▶ _What to produce_
Below this line is the material. Write out only its lines from the one containing "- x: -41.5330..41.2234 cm" through the one containing "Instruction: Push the", both kept, exactly.
(Record excerpts begins)
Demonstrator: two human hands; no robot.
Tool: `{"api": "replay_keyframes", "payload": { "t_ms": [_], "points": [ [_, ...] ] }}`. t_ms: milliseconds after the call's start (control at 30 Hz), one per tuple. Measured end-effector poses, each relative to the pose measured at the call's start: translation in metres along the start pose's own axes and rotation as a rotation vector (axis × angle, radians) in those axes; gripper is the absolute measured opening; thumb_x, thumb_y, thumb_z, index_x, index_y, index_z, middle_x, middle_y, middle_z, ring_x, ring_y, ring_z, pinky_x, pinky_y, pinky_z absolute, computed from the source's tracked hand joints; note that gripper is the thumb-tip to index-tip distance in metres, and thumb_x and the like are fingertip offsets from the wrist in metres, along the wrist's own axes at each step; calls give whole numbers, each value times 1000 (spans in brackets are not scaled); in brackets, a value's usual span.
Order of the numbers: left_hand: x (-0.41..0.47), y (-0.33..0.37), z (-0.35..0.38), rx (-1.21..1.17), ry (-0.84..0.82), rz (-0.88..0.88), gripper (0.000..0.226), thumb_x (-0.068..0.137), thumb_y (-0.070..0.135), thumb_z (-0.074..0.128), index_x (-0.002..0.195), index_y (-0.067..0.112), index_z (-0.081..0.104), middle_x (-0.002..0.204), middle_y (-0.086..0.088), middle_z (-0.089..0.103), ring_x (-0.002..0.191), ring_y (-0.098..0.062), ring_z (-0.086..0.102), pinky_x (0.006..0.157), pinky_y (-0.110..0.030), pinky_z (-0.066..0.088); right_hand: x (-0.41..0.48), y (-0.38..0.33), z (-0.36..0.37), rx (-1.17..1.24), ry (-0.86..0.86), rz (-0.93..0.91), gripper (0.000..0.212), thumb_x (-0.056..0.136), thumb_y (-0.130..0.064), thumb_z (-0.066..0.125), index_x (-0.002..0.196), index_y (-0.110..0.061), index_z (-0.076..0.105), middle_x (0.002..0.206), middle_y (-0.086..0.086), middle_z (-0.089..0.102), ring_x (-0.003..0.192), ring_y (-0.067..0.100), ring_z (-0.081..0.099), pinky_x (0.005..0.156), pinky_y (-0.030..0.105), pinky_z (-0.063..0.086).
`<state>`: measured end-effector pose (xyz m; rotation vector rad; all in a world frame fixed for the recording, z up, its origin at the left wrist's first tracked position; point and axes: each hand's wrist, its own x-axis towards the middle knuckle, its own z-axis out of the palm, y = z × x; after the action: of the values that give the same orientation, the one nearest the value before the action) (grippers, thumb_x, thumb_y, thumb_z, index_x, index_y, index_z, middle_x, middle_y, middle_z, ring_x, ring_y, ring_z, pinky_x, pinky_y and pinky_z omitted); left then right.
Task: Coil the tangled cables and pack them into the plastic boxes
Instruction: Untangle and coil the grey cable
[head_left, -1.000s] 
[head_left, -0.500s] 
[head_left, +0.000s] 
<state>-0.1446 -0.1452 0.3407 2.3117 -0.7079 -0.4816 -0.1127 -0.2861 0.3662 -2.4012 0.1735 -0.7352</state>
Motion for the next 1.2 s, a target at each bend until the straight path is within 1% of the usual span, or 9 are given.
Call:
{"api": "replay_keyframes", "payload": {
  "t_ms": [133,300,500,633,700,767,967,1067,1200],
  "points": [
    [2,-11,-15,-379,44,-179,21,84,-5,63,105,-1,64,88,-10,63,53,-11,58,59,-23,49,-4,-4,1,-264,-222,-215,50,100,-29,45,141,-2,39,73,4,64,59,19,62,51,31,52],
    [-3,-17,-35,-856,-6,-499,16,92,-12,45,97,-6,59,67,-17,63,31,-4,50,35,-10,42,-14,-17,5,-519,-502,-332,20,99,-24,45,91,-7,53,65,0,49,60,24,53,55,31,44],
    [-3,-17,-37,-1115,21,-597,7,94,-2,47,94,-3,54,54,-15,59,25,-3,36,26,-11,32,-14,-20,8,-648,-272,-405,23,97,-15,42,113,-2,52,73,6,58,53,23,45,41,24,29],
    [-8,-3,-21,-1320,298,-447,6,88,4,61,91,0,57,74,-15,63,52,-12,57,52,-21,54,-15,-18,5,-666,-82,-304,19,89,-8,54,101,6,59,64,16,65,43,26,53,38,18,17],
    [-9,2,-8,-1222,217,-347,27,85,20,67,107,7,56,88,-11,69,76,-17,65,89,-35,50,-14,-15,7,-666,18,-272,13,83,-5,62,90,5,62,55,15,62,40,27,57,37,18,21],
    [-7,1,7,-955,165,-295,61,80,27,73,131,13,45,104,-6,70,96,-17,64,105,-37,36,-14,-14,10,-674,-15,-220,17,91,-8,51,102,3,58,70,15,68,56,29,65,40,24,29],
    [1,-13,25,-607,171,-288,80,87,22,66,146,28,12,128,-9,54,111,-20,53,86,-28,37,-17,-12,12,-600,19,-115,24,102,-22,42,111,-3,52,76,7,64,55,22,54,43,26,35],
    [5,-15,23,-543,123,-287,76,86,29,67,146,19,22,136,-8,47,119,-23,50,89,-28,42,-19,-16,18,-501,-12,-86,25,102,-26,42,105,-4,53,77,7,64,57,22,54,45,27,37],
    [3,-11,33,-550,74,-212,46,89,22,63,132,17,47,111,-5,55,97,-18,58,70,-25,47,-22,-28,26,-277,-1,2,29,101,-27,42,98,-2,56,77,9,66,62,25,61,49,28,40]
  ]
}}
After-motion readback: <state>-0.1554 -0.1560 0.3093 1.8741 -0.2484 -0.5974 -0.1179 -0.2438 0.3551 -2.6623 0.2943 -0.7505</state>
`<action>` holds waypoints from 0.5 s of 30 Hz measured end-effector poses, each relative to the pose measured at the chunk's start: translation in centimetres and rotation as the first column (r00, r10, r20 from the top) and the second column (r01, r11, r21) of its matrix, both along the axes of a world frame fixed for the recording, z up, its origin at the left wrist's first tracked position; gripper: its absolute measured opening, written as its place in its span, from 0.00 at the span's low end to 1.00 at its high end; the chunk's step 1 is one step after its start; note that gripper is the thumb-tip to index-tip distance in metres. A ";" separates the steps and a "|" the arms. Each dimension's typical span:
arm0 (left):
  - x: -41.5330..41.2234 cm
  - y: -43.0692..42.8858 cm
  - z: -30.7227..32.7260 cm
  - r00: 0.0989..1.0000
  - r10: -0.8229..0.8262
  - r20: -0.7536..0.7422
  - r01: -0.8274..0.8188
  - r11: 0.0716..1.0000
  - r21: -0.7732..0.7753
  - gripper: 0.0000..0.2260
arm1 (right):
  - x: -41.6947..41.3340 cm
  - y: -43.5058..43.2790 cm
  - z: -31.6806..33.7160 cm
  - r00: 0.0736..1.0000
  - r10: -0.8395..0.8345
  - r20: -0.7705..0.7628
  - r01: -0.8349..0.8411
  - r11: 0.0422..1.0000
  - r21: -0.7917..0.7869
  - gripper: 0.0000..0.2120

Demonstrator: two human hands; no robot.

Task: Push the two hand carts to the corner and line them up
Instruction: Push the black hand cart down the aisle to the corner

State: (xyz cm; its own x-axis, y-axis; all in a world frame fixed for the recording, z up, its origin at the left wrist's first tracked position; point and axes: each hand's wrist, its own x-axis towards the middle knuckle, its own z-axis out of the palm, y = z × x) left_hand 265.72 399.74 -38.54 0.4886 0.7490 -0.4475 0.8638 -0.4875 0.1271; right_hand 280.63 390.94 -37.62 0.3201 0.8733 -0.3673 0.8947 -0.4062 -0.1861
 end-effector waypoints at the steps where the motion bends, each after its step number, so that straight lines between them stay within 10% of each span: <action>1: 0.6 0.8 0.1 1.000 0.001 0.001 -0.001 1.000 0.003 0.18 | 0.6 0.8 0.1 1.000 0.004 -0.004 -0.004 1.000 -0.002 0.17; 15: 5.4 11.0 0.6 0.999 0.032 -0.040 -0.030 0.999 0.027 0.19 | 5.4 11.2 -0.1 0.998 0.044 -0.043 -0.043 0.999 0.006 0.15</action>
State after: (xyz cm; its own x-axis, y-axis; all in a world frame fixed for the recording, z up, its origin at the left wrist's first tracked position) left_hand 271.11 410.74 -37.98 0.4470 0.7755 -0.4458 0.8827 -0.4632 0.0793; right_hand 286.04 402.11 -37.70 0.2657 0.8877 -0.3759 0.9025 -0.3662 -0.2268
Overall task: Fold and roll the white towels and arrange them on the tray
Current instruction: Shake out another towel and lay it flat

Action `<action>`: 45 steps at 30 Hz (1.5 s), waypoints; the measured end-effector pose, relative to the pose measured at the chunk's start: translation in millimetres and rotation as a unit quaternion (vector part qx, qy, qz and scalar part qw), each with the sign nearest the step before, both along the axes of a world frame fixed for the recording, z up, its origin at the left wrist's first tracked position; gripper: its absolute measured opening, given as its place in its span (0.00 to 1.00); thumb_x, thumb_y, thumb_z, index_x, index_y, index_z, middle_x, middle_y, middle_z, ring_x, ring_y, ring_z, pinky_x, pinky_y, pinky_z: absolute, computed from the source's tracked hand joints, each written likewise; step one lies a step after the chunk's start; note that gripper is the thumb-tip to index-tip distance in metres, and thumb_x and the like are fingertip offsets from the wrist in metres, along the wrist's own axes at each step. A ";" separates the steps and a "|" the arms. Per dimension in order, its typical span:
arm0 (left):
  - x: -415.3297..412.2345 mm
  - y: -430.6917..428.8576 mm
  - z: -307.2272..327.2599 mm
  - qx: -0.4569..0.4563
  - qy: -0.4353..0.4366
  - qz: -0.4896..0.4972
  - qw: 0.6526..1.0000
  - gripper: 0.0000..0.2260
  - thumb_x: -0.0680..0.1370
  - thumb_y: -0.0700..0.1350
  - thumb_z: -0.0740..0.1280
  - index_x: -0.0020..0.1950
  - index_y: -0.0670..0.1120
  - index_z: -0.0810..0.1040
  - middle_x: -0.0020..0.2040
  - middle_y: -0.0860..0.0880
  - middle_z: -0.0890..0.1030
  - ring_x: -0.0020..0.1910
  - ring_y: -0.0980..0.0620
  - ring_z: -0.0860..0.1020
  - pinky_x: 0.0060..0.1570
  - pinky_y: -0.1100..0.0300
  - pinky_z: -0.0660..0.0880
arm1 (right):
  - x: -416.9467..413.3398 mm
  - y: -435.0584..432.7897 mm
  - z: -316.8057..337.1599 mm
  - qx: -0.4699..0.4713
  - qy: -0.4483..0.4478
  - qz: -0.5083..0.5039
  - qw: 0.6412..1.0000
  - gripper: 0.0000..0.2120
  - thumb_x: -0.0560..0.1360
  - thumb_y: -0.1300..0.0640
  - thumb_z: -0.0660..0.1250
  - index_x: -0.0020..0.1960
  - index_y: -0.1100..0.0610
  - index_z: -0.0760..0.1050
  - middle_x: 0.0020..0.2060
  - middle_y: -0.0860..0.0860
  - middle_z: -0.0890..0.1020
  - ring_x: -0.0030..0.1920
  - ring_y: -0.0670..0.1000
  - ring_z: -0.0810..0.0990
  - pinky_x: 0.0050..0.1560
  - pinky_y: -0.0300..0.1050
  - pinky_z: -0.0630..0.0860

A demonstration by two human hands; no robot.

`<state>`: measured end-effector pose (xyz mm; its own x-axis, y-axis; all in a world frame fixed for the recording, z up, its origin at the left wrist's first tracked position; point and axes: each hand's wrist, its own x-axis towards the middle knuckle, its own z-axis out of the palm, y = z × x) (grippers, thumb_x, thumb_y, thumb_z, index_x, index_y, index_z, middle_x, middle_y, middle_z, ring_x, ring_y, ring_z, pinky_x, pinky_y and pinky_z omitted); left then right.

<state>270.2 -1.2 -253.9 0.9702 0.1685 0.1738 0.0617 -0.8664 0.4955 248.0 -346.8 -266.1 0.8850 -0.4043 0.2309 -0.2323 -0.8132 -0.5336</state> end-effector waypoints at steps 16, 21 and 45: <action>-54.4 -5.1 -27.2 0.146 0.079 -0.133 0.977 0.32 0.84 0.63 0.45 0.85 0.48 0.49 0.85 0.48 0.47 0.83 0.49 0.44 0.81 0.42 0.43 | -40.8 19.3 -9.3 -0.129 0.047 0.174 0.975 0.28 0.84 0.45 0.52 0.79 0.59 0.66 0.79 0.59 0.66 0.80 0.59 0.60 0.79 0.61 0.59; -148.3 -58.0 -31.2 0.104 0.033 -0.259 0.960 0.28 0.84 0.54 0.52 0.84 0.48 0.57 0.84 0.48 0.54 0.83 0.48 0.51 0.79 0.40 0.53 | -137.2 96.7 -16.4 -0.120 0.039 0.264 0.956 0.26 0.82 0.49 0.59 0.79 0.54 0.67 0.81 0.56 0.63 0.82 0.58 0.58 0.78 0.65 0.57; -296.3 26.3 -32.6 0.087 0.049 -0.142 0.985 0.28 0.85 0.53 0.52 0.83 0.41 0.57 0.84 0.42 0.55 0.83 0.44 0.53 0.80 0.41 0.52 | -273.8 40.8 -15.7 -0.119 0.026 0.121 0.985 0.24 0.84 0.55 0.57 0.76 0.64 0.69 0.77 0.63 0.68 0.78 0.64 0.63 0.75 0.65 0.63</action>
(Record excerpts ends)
▶ _Task output_
  - x: -41.5330..41.2234 cm
  - y: -43.0692..42.8858 cm
  - z: -30.7227..32.7260 cm
  - r00: 0.0989..1.0000
  - r10: -0.8229..0.8262
  - r20: -0.7536..0.7422
  - r01: -0.8274..0.8188
  - r11: 0.0716..1.0000
  - r21: -0.7732..0.7753
  - gripper: 0.0000..0.2260
arm1 (right):
  - x: -41.6947..41.3340 cm
  - y: -43.5058..43.2790 cm
  - z: -31.6806..33.7160 cm
  - r00: 0.0736..1.0000
  - r10: -0.8395..0.8345
  - r20: -0.7705..0.7628
  - r01: -0.8349..0.8411
  - r11: 0.0422..1.0000
  - r21: -0.7917..0.7869
  - gripper: 0.0000..0.2120

Demonstrator: two human hands; no robot.

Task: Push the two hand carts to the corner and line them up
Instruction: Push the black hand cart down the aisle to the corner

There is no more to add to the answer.